**Work required:** Write out the records again exactly. Nothing should be dropped.

**Data for this task:**
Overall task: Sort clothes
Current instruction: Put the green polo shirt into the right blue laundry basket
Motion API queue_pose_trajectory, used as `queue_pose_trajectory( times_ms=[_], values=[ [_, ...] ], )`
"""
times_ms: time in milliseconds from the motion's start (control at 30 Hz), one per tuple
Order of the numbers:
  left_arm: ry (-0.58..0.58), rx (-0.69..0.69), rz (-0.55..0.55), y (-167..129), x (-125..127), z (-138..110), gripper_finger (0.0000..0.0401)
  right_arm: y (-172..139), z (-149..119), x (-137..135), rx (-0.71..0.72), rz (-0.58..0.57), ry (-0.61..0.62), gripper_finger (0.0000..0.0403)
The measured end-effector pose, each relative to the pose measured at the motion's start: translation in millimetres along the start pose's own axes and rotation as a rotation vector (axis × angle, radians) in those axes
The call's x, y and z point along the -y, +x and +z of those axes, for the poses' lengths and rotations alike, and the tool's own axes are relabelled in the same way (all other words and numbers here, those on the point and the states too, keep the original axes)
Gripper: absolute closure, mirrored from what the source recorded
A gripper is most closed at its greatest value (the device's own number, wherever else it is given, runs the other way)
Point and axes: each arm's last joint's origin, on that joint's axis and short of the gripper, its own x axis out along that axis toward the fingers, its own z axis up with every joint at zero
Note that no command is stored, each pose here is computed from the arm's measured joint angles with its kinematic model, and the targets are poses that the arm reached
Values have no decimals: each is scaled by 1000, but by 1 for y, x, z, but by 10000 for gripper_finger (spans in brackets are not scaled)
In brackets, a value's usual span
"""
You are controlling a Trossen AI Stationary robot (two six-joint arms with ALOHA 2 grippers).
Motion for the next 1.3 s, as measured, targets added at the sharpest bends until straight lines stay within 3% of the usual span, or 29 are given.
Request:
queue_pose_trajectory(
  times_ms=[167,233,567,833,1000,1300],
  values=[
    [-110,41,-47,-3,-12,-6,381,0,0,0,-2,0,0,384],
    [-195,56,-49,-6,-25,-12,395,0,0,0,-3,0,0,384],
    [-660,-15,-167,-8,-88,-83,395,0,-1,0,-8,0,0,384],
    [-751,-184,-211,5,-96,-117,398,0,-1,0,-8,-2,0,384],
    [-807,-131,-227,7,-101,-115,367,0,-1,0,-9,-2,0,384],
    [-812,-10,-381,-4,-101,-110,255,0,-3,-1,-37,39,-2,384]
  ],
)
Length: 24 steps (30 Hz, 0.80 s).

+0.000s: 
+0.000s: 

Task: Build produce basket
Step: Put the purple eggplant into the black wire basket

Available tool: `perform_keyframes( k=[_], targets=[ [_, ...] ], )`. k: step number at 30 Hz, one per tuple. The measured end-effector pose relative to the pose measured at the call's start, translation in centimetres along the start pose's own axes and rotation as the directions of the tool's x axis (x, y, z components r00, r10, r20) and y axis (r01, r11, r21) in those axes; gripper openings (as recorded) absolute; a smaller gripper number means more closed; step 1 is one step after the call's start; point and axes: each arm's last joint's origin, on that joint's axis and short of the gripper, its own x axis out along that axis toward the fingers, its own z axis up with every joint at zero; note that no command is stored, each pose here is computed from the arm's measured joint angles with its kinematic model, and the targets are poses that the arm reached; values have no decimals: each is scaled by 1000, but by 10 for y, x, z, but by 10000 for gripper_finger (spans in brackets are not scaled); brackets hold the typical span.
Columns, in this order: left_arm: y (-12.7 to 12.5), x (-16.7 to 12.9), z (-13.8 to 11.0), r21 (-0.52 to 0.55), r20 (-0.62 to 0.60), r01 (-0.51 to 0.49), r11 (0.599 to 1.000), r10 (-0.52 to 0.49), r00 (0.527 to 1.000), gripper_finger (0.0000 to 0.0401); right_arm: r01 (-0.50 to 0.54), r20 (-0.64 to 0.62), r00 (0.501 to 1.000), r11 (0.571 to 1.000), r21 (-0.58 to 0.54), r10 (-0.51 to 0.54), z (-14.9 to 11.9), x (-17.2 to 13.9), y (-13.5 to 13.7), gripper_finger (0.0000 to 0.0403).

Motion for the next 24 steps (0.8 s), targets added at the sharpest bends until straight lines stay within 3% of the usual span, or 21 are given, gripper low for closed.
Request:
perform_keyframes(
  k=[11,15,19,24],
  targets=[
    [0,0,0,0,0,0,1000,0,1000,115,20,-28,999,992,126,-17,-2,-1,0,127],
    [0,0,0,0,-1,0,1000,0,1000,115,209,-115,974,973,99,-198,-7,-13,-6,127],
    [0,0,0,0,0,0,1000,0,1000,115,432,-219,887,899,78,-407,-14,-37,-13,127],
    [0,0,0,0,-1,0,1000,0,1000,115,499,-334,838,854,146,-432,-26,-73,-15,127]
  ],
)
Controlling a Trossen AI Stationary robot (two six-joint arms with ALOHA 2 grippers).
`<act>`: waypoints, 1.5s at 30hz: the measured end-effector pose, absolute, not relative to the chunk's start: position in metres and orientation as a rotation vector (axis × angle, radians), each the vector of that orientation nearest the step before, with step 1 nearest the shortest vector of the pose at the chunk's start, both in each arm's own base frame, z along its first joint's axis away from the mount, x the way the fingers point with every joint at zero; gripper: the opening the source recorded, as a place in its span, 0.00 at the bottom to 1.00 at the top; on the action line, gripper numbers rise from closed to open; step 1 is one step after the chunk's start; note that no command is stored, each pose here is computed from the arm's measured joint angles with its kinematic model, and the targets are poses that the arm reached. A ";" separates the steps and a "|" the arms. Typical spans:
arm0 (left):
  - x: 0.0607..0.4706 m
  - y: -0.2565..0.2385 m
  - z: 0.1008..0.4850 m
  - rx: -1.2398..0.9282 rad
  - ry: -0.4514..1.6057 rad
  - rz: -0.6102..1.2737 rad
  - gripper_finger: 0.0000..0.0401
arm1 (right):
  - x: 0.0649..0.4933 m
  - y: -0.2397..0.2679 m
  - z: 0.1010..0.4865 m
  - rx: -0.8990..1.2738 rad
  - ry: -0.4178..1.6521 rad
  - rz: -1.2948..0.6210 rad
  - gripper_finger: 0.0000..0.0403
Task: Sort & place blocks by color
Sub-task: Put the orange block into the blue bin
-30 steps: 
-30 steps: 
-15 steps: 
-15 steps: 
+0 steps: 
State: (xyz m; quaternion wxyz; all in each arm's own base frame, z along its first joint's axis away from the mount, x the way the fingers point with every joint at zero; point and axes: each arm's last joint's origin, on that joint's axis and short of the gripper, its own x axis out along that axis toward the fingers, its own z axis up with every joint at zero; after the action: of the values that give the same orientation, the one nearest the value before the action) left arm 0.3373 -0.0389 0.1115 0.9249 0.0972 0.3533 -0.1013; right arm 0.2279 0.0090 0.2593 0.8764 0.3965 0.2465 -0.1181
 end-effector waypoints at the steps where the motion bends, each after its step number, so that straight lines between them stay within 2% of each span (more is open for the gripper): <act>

**Result of the task:**
Overall task: Sort clothes
Current instruction: Put the green polo shirt into the right blue laundry basket
Motion API queue_pose_trajectory, used as `queue_pose_trajectory( times_ms=[_], values=[ [_, ...] ], )`
"""
times_ms: time in milliseconds from the motion's start (control at 30 Hz), one per tuple
Order of the numbers:
  left_arm: ry (-0.58..0.58), rx (-0.69..0.69), rz (-0.55..0.55), y (-167..129), x (-125..127), z (-138..110), gripper_finger (0.0000..0.0401)
  right_arm: y (-172..139), z (-149..119), x (-137..135), rx (-0.71..0.72), rz (-0.58..0.57), ry (-0.61..0.62), gripper_finger (0.0000..0.0403)
The measured end-effector pose, each relative to the pose measured at the motion's start: translation in millimetres along the start pose's own axes and rotation as a rotation vector (axis × angle, radians) in those axes
The call's x, y and z point along the -y, +x and +z of those axes, for the poses' lengths and rotations alike, and the tool's own axes are relabelled in the same way (all other words and numbers here, those on the point and the states too, keep the original axes)
Gripper: absolute closure, mirrored from what the source recorded
A gripper is most closed at its greatest value (the device's own number, wherever else it is given, runs the other way)
Point and axes: each arm's last joint's origin, on that joint's axis and short of the gripper, its own x axis out along that axis toward the fingers, its own z axis up with every joint at zero
Note that no command is stored, each pose here is computed from the arm's measured joint angles with its kinematic model, and the targets are poses that the arm reached
Values have no decimals: each is scaled by 1000, but by 1 for y, x, z, but by 10000 for gripper_finger (spans in brackets are not scaled)
In brackets, a value's usual span
"""
You are controlling a Trossen AI Stationary robot (two six-joint arms with ALOHA 2 grippers).
Motion for the next 1.3 s, as measured, targets added at the sharpest bends until straight lines stay within 3% of the usual span, or 29 are given.
Request:
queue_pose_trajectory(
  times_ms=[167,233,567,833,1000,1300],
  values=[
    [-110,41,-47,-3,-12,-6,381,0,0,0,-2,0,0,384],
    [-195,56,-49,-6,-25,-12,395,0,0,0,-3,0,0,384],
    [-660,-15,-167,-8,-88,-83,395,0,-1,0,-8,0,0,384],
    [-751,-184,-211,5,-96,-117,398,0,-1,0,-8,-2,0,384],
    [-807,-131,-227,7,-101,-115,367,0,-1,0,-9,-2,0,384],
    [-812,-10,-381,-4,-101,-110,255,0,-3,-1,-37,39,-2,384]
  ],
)
Length: 24 steps (30 Hz, 0.80 s).

+0.000s: 
+0.000s: 

Task: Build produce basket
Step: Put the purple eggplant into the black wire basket

Available tool: `perform_keyframes( k=[_], targets=[ [_, ...] ], )`. k: step number at 30 Hz, one per tuple. The measured end-effector pose relative to the pose measured at the call's start, translation in centimetres along the start pose's own axes and rotation as the directions of the tool's x axis (x, y, z components r00, r10, r20) and y axis (r01, r11, r21) in those axes; gripper openings (as recorded) absolute; a smaller gripper number means more closed; step 1 is one step after the call's start; point and axes: each arm's last joint's origin, on that joint's axis and short of the gripper, its own x axis out along that axis toward the fingers, its own z axis up with every joint at zero; note that no command is stored, each pose here is computed from the arm's measured joint angles with its kinematic model, and the targets are poses that the arm reached; values have no decimals: each is scaled by 1000, but by 10 for y, x, z, but by 10000 for gripper_finger (spans in brackets are not scaled); brackets hold the typical span.
Columns, in this order: left_arm: y (-12.7 to 12.5), x (-16.7 to 12.9), z (-13.8 to 11.0), r21 (-0.52 to 0.55), r20 (-0.62 to 0.60), r01 (-0.51 to 0.49), r11 (0.599 to 1.000), r10 (-0.52 to 0.49), r00 (0.527 to 1.000), gripper_finger (0.0000 to 0.0401); right_arm: r01 (-0.50 to 0.54), r20 (-0.64 to 0.62), r00 (0.501 to 1.000), r11 (0.571 to 1.000), r21 (-0.58 to 0.54), r10 (-0.51 to 0.54), z (-14.9 to 11.9), x (-17.2 to 13.9), y (-13.5 to 13.7), gripper_finger (0.0000 to 0.0403).

Motion for the next 24 steps (0.8 s), targets added at the sharpest bends until straight lines stay within 3% of the usual span, or 21 are given, gripper low for closed.
Request:
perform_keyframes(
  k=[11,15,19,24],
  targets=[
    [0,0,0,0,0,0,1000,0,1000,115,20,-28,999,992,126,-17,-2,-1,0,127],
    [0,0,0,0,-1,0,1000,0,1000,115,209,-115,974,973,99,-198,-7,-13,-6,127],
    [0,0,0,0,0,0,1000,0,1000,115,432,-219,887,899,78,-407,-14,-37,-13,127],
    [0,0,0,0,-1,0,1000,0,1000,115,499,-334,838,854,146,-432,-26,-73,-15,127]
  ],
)
Controlling a Trossen AI Stationary robot (two six-joint arms with ALOHA 2 grippers).
`<act>`: waypoints, 1.5s at 30hz: the measured end-effector pose, absolute, not relative to the chunk's start: position in metres and orientation as a rotation vector (axis × angle, radians), each the vector of that orientation nearest the step before, with step 1 nearest the shortest vector of the pose at the chunk's start, both in each arm's own base frame, z along its first joint's axis away from the mount, x the way the fingers point with every joint at zero; gripper: the opening the source recorded, as a place in its span, 0.00 at the bottom to 1.00 at the top; on the action line, gripper numbers rise from closed to open; step 1 is one step after the chunk's start; note that no command is stored, each pose here is computed from the arm's measured joint angles with its kinematic model, and the targets are poses that the arm reached. A ";" separates the steps and a "|" the arms. Typical spans:
arm0 (left):
  - x: 0.0607..0.4706 m
  - y: -0.2565..0.2385 m
  - z: 0.1008..0.4850 m
  - rx: -1.2398..0.9282 rad
  - ry: -0.4514..1.6057 rad
  - rz: -0.6102..1.2737 rad
  - gripper_finger: 0.0000..0.0401
arm1 (right):
  - x: 0.0649..0.4933 m
  - y: -0.2397..0.2679 m
  - z: 0.1010..0.4865 m
  - rx: -0.8990..1.2738 rad
  - ry: -0.4178..1.6521 rad
  - rz: -1.2948..0.6210 rad
  - gripper_finger: 0.0000..0.0403
Task: Sort & place blocks by color
Sub-task: Put the orange block into the blue bin
-30 steps: 
-30 steps: 
-15 steps: 
-15 steps: 
+0 steps: 
State: (xyz m; quaternion wxyz; all in each arm's own base frame, z along its first joint's axis away from the mount, x the way the fingers point with every joint at zero; point and axes: each arm's last joint's origin, on that joint's axis and short of the gripper, its own x axis out along that axis toward the fingers, its own z axis up with every joint at zero; after the action: of the values that give the same orientation, the one nearest the value before the action) left arm 0.3373 -0.0389 0.1115 0.9249 0.0972 0.3533 -0.1013; right arm 0.2279 0.0090 0.2593 0.8764 0.3965 0.2465 -0.1181
 end-effector waypoints at the steps where the motion bends, each after its step number, so that straight lines between them stay within 2% of each span (more is open for the gripper): <act>

Nothing else remains for the exercise.